Double rebond dans l’affaire «Air Cocaïne». Dix jours après leur exfiltration mouvementée, Pascal Fauret et Bruno Odos ont été interpellés lundi puis placés en détention provisoire dans l’attente de leur audition. Ils s’attendaient à une convocation mais la juge a préféré leur envoyer les gendarmes au petit matin. Arrêtés en 2013 à Punta Cana (République dominicaine) à bord d’un Falcon 50 contenant 680 kg de cocaïne, ils doivent être entendus mardi et mercredi par la magistrate, qui décidera alors de les laisser ou non en détention.

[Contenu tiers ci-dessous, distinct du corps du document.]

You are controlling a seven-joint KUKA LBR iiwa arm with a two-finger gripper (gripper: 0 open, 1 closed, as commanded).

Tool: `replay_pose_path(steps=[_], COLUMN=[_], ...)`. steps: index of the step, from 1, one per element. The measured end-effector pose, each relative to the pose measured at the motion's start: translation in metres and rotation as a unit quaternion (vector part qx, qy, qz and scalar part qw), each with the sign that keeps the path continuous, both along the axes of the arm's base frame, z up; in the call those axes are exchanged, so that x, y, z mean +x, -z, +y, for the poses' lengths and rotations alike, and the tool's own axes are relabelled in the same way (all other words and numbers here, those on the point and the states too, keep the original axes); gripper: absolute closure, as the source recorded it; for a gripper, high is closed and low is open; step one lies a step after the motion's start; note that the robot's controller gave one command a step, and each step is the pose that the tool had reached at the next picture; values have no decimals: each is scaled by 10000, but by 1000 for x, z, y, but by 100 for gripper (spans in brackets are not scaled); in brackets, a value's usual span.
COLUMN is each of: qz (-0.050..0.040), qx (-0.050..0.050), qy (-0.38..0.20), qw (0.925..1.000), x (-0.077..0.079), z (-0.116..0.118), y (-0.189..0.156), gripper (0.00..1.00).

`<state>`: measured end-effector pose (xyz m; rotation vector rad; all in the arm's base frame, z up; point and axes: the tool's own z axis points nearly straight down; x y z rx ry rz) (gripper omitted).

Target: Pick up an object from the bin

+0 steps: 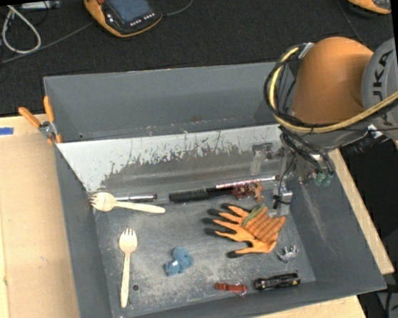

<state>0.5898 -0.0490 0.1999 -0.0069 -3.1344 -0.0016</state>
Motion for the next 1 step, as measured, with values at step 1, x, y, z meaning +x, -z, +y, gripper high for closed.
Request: replay_pose_path(steps=[1], qz=[-33], qx=[-3], qy=[-6], qw=[10000], x=[2], z=[0], y=[-4], gripper=[0])
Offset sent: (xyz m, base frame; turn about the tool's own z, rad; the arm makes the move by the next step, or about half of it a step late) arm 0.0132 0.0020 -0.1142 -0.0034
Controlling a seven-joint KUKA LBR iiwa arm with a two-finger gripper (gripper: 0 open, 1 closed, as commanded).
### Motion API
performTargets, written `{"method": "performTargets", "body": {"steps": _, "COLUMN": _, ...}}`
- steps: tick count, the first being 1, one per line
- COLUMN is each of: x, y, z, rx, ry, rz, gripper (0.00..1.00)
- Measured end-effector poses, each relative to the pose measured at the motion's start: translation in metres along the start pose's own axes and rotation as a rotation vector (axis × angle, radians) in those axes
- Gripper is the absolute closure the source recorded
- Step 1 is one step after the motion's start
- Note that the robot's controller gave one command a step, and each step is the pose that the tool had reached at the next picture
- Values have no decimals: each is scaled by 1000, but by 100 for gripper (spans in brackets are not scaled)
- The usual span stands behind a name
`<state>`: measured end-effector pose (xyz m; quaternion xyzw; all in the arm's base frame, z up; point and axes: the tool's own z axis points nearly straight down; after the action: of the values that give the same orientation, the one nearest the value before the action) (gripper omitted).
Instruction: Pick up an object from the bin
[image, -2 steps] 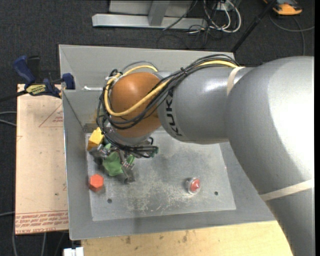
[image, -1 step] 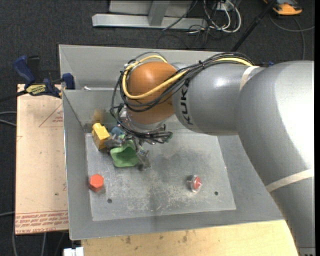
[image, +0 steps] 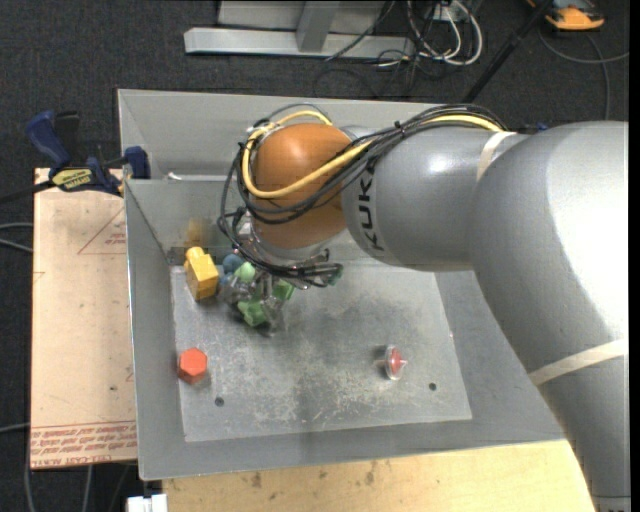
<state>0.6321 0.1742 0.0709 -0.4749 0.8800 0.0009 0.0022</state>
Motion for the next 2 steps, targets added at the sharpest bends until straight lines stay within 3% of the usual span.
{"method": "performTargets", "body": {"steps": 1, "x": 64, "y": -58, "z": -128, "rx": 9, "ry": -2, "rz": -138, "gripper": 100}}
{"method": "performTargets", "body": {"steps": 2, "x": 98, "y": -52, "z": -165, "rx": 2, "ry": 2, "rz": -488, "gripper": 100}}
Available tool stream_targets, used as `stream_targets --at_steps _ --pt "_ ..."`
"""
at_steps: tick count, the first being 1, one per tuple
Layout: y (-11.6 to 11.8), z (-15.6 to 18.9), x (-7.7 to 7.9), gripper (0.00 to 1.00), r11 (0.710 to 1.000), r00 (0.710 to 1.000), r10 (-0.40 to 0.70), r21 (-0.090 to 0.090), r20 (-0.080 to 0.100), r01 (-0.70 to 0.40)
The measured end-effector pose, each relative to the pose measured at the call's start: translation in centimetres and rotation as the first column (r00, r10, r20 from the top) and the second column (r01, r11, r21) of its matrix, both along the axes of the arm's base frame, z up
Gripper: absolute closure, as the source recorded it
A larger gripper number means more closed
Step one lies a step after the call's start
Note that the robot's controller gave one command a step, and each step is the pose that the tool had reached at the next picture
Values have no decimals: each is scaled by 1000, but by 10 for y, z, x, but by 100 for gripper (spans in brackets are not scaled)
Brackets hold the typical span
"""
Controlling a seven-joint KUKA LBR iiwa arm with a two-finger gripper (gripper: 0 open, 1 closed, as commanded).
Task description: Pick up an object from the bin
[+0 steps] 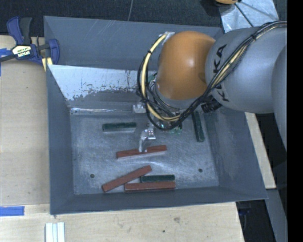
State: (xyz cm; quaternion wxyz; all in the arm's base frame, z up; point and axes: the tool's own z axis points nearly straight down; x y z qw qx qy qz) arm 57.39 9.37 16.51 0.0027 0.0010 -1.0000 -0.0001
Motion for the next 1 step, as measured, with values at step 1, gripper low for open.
stream_targets --at_steps 1 --pt "0 4 2 0 1000 1000 -2 1 8 2"
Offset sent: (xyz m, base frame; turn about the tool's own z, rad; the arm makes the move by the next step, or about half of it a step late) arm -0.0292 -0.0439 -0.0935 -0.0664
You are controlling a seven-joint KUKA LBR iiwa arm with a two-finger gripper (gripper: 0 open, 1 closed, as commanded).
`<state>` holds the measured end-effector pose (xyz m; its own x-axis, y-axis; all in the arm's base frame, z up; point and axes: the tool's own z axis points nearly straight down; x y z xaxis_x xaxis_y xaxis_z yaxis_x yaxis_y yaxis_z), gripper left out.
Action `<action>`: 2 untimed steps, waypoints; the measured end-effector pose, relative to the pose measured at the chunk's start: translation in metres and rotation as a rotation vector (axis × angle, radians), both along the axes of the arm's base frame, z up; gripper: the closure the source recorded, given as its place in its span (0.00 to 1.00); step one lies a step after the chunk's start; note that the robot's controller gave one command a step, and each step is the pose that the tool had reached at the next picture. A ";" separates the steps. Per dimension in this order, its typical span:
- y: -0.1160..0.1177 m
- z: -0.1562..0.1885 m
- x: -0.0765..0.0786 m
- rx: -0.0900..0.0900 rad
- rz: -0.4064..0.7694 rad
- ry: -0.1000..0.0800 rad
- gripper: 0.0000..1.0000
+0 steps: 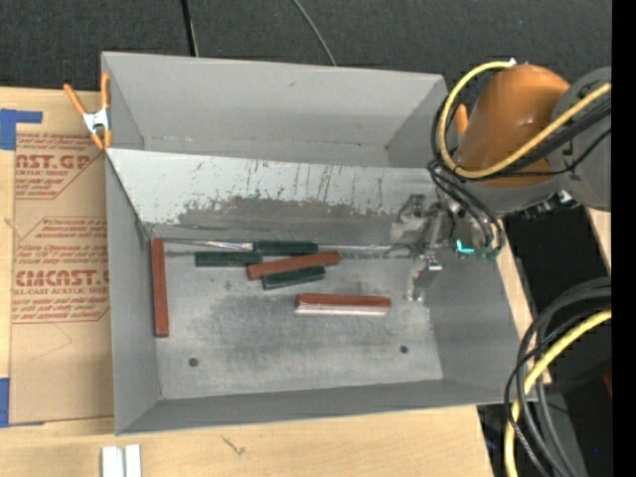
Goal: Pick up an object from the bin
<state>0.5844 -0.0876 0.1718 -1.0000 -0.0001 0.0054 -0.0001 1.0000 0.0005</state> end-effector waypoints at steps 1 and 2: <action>0.000 0.004 0.002 -0.001 0.001 -0.007 0.00; 0.038 -0.063 -0.018 0.000 -0.018 -0.012 0.00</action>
Offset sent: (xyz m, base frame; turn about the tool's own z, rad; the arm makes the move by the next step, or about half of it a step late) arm -0.0300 0.0585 -0.1018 0.0264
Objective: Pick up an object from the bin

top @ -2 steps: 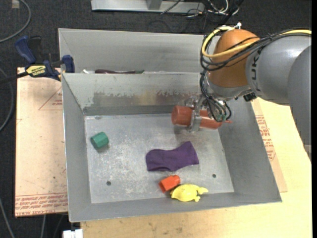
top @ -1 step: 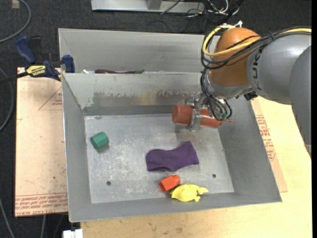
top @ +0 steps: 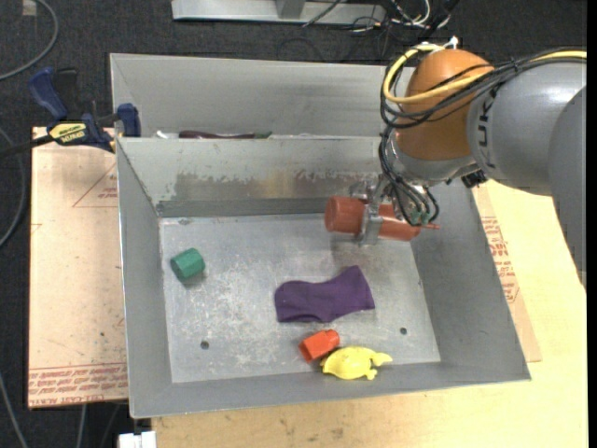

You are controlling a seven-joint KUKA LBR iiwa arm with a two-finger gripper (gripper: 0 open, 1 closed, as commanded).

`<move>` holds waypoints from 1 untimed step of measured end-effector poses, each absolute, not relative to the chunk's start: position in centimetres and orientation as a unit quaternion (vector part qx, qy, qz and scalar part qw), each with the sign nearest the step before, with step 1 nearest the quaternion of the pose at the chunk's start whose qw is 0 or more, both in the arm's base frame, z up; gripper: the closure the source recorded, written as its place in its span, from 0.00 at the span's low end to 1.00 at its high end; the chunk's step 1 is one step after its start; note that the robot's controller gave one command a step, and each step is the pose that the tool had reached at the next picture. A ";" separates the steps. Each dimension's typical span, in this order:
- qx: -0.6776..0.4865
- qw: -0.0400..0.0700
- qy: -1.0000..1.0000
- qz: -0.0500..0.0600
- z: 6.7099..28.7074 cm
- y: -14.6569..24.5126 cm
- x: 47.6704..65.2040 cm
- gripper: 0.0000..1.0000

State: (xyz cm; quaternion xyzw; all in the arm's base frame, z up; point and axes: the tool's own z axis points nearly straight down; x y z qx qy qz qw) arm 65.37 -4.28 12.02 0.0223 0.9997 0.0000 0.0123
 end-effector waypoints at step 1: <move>0.022 0.011 1.000 0.000 13.4 -4.3 65.3 1.00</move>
Offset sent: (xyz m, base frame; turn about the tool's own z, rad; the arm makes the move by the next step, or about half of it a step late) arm 0.0000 0.0000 0.0666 0.0000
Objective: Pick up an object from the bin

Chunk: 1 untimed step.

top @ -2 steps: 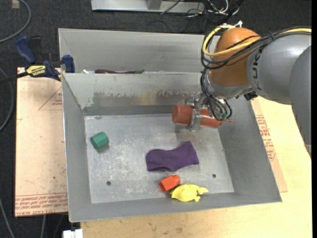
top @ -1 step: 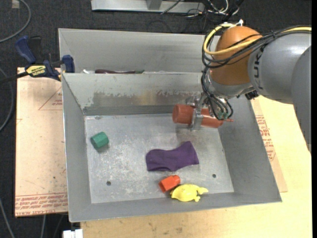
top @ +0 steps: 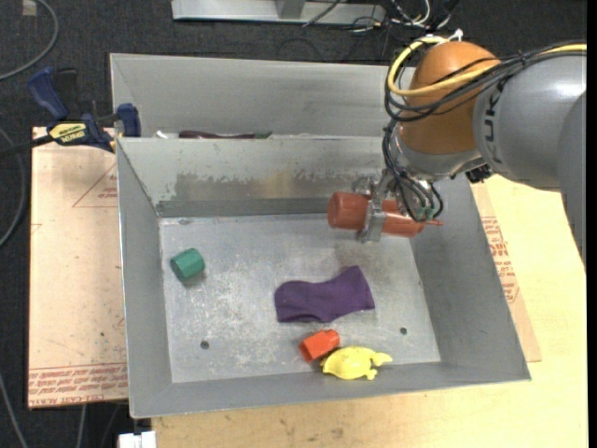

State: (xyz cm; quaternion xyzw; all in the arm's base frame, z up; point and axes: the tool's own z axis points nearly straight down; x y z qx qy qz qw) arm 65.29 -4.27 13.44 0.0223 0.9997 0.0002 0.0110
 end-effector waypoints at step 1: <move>0.022 0.012 1.000 0.000 15.2 -4.3 65.4 1.00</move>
Offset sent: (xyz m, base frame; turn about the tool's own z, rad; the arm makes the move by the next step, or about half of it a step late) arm 0.0002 0.0000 0.0271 0.0000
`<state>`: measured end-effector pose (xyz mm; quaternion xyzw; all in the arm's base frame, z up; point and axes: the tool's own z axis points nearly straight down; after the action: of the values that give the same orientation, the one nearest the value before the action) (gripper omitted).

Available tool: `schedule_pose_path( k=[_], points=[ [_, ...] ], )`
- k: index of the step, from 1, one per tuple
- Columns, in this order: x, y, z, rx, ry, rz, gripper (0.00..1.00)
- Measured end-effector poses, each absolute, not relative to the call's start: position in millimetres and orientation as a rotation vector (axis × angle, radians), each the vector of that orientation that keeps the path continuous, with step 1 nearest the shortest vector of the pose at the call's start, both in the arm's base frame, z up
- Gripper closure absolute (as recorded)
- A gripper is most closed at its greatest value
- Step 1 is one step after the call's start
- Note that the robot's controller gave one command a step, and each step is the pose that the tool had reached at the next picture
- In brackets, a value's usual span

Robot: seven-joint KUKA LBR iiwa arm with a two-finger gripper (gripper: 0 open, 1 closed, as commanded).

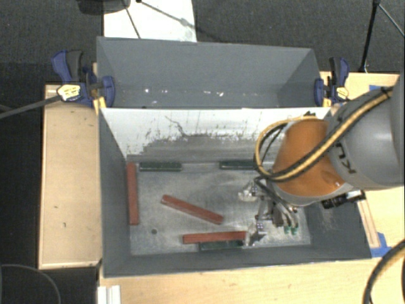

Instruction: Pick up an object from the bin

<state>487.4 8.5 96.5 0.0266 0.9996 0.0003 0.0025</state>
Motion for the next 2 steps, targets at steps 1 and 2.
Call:
schedule_pose_path(
  k=[1, 2],
  points=[
    [504.9, 21.2, 77.7, 0.042, 3.139, 0.0, 1.0],
    [504.9, 21.2, 77.8, 0.039, 3.139, 0.0, 1.0]
  ],
)
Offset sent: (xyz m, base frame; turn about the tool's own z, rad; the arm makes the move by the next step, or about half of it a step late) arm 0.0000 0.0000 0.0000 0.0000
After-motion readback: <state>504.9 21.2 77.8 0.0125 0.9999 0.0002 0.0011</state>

Ironie du calendrier : au moment où les pilotes étaient interpellés, plusieurs élus LR s'insurgeaient sur les ondes du sort réservé à… Nicolas Sarkozy. La veille, le JDD «révélait» que l'ancien président avait été ciblé par l'enquête marseillaise, la juge ayant exploité ses fadettes et géolocalisé son téléphone durant deux mois. Des informations en fait publiées il y a un mois dans un livre (1). A l'époque, la juge enquêtait sur trois vols affrétés pour le compte de l'ancien président par la société de son ami Stéphane Courbit, dont un dans le Falcon 50. Aucun lien avec la coke, mais de forts soupçons d'abus de biens sociaux qui justifieront l'ouverture d'une information judiciaire distincte. La preuve d'un «acharnement judiciaire» pour les proches de Sarkozy.
Ce dernier n'étant à ce stade ni mis en examen ni témoin assisté, il ne peut demander l'annulation des actes d'enquête, sauf à pousser le parquet à saisir la chambre de l'instruction. Ce que vient de faire Thierry Herzog, avocat de Nicolas Sarkozy, en annonçant son intention d'écrire au procureur de Marseille pour «demander des explications».
(1) «L'Affaire Air Cocaïne», de Marc Leplongeon et Jérôme Pierrat.